Answer: This excerpt is taken from T.S. Eliot’s poem The Waste Land.

These lines allude to William Blake’s poem The Tyger, the theme poem of Blake’s Songs of Experience. Moreover, these lines remind us of Lord Buddha’s ‘Fire Sermon’. It describes burning of passion, attachment and suffering. This is a picture if fierceness, death and decay on earth.

Thereafter, lines 2 and 3 in the excerpt allude to Augustine’s Confessions.

Here Eliot suddenly shifts from Buddhism to Christianity.


He who was living is now dead
We who were living are now dying.

Answer: This excerpt has been taken from T.S. Eliot’s poem The Waste Land. These lines occur in the last section of the poem, that is, “What the Thunder Said”.

Here “He” refers to Jesus Christ. He is the One being spoken about in the first line of the excerpt.

We are living in a half-dead state, because, in the wake of World War I, our civilisation has turned hollow, shallow and narrow.

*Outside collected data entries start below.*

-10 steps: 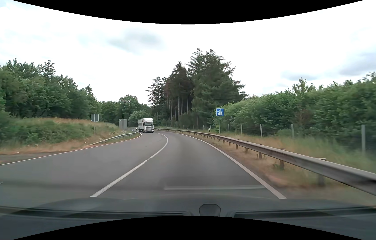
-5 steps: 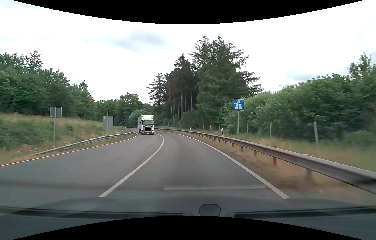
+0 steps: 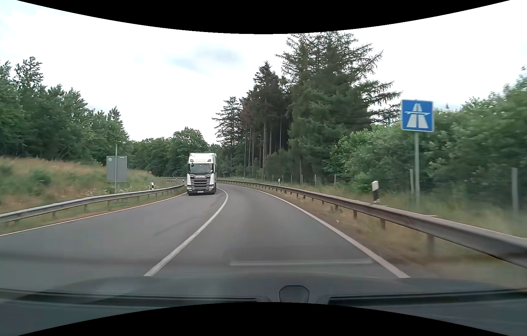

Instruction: Follow the waypoints while adhering to traffic rules and regulations

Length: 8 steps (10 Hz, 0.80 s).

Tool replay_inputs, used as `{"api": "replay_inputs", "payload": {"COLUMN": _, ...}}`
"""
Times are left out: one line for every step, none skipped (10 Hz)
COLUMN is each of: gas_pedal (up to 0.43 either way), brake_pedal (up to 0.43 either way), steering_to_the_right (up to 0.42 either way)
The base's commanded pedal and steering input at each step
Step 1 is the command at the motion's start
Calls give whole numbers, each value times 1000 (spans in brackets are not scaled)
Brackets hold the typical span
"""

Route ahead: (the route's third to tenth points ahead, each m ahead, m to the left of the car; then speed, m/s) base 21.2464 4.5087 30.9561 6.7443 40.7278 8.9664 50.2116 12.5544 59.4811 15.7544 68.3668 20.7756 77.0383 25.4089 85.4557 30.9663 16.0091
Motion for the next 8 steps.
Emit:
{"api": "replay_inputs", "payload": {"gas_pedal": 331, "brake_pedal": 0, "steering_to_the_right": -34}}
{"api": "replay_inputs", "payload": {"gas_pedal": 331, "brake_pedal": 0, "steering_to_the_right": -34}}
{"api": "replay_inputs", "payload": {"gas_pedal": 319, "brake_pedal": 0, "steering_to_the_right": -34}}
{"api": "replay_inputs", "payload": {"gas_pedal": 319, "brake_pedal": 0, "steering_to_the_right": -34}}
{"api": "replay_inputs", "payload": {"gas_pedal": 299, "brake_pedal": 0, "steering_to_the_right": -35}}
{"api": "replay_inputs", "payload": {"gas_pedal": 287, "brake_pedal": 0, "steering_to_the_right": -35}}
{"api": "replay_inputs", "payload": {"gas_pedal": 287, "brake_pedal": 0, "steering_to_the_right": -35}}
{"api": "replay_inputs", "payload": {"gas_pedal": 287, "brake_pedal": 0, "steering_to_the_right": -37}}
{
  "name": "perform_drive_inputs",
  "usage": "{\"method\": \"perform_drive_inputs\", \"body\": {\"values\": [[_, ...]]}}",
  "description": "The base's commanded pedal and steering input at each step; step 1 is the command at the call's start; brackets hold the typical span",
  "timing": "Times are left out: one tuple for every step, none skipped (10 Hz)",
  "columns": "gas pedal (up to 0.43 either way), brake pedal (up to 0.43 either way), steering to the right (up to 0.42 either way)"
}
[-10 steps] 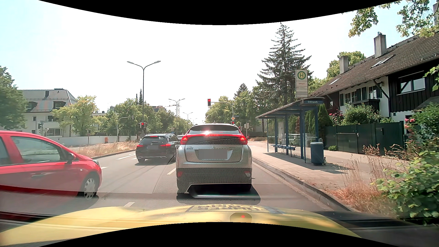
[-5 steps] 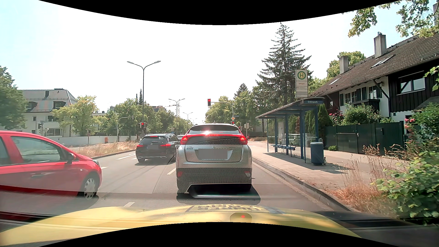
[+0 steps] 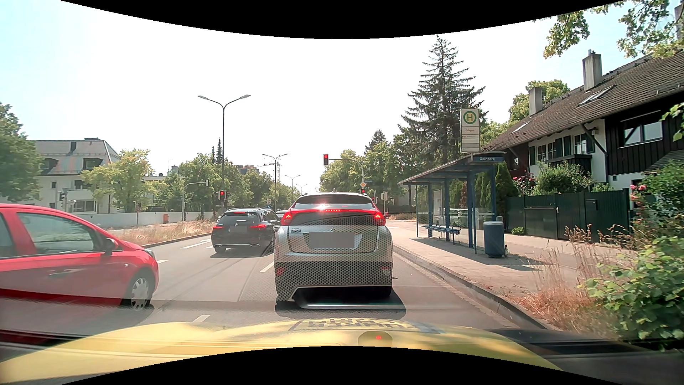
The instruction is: Follow the waypoints while adhering to traffic rules and regulations
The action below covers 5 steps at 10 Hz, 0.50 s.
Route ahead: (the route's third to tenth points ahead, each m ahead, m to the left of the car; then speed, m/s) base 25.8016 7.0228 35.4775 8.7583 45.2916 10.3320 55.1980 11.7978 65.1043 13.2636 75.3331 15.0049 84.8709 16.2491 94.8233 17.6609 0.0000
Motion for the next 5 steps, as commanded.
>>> {"method": "perform_drive_inputs", "body": {"values": [[0.0, 0.201, -0.014], [0.0, 0.201, -0.015], [0.0, 0.201, -0.015], [0.0, 0.201, -0.014], [0.0, 0.201, -0.015]]}}
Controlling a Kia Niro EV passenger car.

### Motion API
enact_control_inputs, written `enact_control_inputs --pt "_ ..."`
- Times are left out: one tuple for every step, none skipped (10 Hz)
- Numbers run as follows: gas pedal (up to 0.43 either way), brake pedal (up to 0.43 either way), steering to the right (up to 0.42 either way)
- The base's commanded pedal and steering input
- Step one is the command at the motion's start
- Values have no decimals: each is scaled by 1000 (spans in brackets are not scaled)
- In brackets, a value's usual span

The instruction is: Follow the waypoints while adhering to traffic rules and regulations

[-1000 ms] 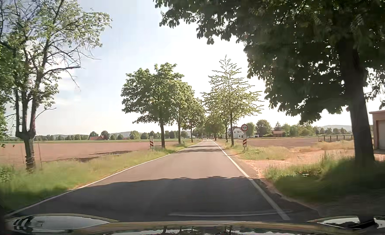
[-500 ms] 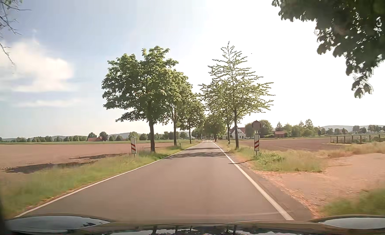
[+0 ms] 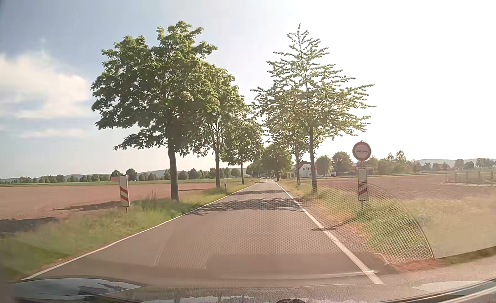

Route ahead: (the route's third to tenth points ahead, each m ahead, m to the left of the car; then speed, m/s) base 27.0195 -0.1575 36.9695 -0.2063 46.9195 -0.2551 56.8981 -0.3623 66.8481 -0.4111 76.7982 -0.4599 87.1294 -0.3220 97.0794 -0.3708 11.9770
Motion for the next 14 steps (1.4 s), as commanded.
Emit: enact_control_inputs --pt "248 0 1" --pt "228 0 1" --pt "228 0 1" --pt "220 0 1" --pt "220 0 1" --pt "220 0 1" --pt "220 0 1" --pt "220 0 1" --pt "220 0 1" --pt "220 0 1" --pt "220 0 1" --pt "220 0 1" --pt "209 0 0" --pt "209 0 0"
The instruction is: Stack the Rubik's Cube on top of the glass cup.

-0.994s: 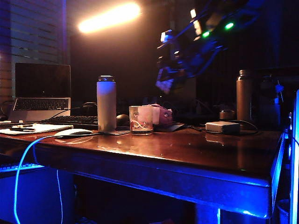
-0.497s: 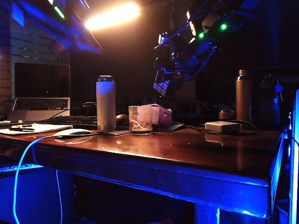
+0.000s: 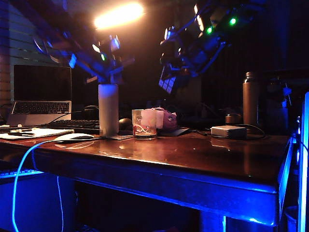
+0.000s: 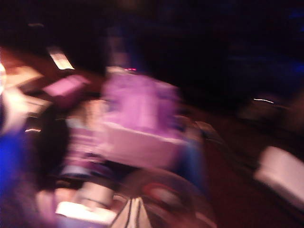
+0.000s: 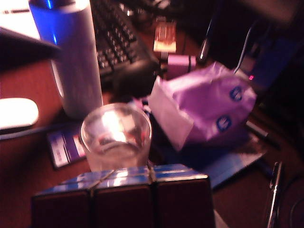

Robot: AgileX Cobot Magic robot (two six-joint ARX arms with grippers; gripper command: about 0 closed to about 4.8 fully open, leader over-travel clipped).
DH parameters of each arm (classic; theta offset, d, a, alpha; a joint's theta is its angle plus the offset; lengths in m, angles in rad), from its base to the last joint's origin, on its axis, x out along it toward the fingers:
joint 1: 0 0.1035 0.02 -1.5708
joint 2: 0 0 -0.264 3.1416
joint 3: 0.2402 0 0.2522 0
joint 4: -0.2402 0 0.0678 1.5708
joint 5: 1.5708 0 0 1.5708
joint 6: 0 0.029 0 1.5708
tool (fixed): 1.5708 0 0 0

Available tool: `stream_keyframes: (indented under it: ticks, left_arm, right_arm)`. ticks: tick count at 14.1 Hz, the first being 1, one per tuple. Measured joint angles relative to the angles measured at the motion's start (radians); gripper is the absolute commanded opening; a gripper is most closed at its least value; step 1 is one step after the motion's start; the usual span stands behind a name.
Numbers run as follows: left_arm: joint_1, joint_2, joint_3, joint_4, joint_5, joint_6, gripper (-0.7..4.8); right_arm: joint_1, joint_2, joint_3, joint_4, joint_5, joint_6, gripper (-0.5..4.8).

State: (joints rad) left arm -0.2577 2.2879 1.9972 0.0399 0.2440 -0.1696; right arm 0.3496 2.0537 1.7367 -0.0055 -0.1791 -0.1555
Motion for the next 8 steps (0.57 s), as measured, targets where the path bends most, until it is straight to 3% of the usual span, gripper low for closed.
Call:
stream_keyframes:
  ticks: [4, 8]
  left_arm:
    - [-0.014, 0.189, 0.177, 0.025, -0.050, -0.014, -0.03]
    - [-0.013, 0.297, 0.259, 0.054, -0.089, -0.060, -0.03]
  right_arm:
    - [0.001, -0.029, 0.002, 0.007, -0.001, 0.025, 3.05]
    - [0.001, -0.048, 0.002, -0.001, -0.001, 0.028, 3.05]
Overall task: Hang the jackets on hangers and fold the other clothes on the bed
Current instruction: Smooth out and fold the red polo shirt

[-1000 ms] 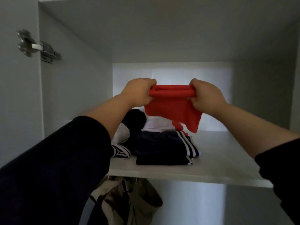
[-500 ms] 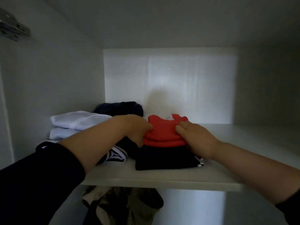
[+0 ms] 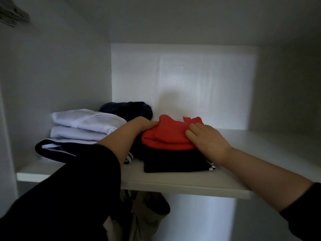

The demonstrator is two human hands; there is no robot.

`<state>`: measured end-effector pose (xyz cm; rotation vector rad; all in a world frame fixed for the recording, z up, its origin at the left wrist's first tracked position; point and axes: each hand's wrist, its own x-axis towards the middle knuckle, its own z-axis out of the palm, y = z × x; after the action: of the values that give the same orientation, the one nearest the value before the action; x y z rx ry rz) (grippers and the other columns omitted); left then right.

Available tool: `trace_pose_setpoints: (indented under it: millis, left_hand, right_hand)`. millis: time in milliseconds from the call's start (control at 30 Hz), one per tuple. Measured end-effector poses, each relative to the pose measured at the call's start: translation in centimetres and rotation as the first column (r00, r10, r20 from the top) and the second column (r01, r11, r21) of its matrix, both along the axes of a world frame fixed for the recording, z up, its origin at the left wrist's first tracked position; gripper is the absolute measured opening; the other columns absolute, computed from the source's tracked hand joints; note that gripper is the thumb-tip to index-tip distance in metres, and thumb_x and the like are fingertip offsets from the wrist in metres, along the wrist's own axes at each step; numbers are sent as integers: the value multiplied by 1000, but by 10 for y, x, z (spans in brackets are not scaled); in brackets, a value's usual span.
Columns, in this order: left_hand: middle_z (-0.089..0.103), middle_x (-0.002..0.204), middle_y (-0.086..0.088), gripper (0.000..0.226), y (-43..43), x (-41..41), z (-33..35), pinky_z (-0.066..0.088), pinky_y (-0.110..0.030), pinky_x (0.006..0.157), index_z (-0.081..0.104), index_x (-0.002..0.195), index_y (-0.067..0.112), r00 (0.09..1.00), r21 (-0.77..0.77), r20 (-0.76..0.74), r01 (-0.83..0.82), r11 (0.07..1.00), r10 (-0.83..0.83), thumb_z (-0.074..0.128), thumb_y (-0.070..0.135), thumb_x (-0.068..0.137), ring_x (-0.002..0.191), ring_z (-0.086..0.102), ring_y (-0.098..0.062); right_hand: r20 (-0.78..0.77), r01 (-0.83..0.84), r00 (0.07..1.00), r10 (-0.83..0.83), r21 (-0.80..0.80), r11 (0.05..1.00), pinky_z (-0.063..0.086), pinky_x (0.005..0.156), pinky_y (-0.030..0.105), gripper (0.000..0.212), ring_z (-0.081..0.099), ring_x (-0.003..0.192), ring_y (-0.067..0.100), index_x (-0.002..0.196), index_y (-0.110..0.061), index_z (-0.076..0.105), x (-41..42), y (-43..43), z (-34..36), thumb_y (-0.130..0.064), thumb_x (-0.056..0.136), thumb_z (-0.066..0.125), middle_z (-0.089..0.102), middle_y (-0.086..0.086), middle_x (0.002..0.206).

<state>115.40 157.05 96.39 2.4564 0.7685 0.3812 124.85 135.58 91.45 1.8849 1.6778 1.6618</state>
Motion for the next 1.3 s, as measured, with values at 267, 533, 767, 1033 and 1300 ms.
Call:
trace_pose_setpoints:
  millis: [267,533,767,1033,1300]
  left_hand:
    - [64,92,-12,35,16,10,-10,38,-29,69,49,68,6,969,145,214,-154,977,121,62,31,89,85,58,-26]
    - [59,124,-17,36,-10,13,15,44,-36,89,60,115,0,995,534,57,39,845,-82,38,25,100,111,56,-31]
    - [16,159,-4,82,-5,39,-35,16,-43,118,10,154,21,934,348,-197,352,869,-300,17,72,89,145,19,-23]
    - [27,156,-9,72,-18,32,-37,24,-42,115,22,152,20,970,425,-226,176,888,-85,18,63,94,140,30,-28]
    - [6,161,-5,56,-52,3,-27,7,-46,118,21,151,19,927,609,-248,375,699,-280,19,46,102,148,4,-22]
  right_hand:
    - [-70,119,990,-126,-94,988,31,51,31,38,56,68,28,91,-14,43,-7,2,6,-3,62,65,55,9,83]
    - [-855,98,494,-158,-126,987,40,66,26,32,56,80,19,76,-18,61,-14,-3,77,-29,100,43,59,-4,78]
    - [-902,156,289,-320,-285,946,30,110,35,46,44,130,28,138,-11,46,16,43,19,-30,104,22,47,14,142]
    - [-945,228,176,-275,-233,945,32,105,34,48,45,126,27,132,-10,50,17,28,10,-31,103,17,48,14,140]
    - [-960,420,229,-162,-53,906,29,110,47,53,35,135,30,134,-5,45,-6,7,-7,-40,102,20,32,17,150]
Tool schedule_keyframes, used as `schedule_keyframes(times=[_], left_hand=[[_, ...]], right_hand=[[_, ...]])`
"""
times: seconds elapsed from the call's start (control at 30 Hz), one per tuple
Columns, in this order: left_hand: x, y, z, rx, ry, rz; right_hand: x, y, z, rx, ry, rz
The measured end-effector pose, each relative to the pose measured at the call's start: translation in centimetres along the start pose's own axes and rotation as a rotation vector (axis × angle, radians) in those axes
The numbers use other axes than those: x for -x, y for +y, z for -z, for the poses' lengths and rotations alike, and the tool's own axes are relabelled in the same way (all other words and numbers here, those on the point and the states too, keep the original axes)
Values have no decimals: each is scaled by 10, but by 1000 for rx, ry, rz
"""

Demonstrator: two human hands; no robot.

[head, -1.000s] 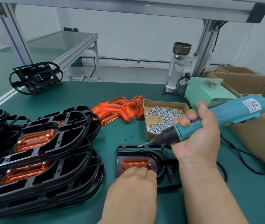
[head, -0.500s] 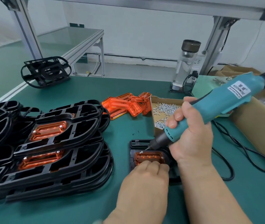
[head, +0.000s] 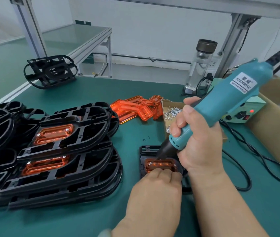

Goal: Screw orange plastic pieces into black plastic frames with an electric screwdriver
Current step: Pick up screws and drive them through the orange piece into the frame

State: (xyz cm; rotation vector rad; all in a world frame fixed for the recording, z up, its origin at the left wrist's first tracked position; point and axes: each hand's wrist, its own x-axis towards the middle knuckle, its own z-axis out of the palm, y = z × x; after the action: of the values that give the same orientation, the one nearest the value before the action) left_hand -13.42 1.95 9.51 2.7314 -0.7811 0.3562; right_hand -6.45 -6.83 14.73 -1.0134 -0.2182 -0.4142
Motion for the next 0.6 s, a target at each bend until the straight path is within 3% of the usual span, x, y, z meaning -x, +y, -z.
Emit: schedule_keyframes(times=[0.6], left_hand=[[0,1,1,-11,66,26]], right_hand=[[-1,7,-6,108,-159,-15]])
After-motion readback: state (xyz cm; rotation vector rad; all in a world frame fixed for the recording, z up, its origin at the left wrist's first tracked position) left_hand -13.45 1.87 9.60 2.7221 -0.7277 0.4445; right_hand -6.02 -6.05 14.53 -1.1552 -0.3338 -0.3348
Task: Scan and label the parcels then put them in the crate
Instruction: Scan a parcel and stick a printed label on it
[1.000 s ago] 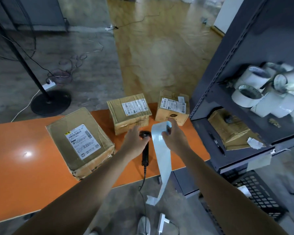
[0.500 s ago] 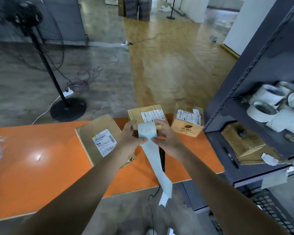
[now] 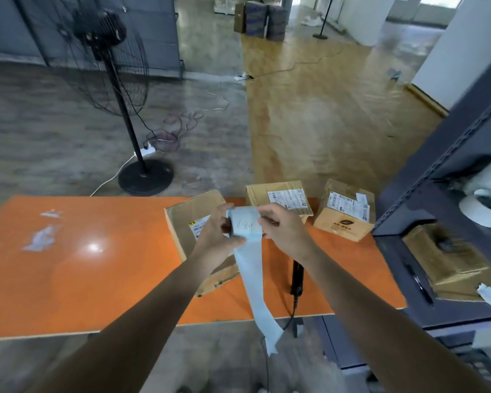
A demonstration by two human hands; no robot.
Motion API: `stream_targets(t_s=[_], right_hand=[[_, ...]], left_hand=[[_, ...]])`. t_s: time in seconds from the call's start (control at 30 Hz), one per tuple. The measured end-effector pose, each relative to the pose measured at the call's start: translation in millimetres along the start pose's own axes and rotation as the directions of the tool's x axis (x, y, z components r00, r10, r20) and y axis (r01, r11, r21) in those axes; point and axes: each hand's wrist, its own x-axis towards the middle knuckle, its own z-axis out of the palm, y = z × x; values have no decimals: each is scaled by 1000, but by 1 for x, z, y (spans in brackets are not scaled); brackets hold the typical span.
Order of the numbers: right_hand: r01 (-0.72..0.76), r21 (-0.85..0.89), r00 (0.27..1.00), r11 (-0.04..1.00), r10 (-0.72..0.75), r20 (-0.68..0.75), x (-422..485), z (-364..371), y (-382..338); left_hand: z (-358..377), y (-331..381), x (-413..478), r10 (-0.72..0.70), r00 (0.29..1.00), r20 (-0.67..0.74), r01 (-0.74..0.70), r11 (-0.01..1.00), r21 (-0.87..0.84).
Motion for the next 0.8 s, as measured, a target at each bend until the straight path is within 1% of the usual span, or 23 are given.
stream_targets(t_s=[0.1, 0.27, 0.33, 0.47, 0.67, 0.8], right_hand=[[1, -34, 1000, 999, -1, -4, 4, 7, -5], [35, -97, 999, 995, -36, -14, 7, 11, -14], [39, -116, 999, 992, -38, 5, 9, 13, -16], [21, -78, 999, 997, -18, 44, 12, 18, -14], [78, -156, 997, 985, -79, 3, 11, 23, -22], [129, -221, 988, 967, -143, -52, 10, 24, -24]], left_hand=[[-6, -3, 0, 5, 1000, -24, -5, 1000, -9], [-13, -3, -1, 15, 999, -38, -14, 1000, 18], [-16, -4, -2, 20, 999, -45, -18, 999, 42], [-20, -4, -4, 31, 999, -42, -29, 998, 49], [-23, -4, -9, 41, 998, -52, -39, 998, 45], [-23, -3, -8, 29, 999, -42, -26, 998, 63]])
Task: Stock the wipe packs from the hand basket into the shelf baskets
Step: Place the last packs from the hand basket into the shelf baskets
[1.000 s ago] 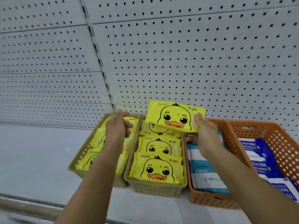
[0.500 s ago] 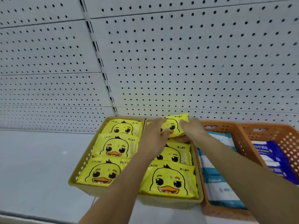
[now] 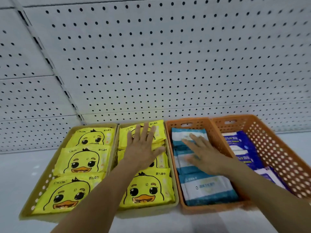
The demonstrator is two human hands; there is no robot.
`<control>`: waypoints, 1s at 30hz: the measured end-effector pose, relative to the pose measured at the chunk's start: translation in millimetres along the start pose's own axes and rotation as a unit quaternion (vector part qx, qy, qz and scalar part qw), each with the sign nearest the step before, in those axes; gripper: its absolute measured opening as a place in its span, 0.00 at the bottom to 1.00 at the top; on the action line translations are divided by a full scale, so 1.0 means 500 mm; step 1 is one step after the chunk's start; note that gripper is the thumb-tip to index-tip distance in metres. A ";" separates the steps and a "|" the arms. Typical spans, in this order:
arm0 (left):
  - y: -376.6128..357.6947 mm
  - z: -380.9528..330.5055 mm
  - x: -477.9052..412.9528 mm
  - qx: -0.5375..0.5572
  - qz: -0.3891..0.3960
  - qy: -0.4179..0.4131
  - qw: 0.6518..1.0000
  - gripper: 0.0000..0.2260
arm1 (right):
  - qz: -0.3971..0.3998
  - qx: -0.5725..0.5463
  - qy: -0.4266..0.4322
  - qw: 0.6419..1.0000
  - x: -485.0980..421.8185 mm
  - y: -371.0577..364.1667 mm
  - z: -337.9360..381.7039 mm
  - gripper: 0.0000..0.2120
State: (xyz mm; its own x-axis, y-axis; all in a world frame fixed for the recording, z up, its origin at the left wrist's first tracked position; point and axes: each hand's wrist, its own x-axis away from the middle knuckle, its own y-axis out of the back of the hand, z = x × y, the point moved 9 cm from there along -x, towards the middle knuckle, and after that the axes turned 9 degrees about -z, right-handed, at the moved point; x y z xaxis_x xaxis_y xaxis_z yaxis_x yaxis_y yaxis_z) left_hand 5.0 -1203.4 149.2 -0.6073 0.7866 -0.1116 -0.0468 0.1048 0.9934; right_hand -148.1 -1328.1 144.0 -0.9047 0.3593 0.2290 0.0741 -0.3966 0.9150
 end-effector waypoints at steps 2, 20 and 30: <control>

Herein lies the difference between the ‘living’ Christ who is ‘dead’ and we, the half-dead, mentally broken people.


In this decayed hole among the mountains
In the faint moonlight, the grass is singing
Over the tumbled graves, about the chapel.

Answer: This excerpt has been taken from T.S. Eliot’s poem The Waste Land. These lines occur in the last section of the poem, that is, “What the Thunder Said”.

After the First World War, the world and its civilisation have become narrow, hollow, shallow and selfish. The world is ‘decayed’. However, here the ‘hole among the mountains’ refers to a valley where the ‘faint moonlight’ pours her beams and ‘the grass is singing/ Over the tumbled graves, about the chapel’. It reminds us of Samuel Taylor Coleridge’s “woman wailing for her demon-lover” in his poem Kubla Khan.


These lines have been written in a poetic device by Eliot, and that is Enjambment.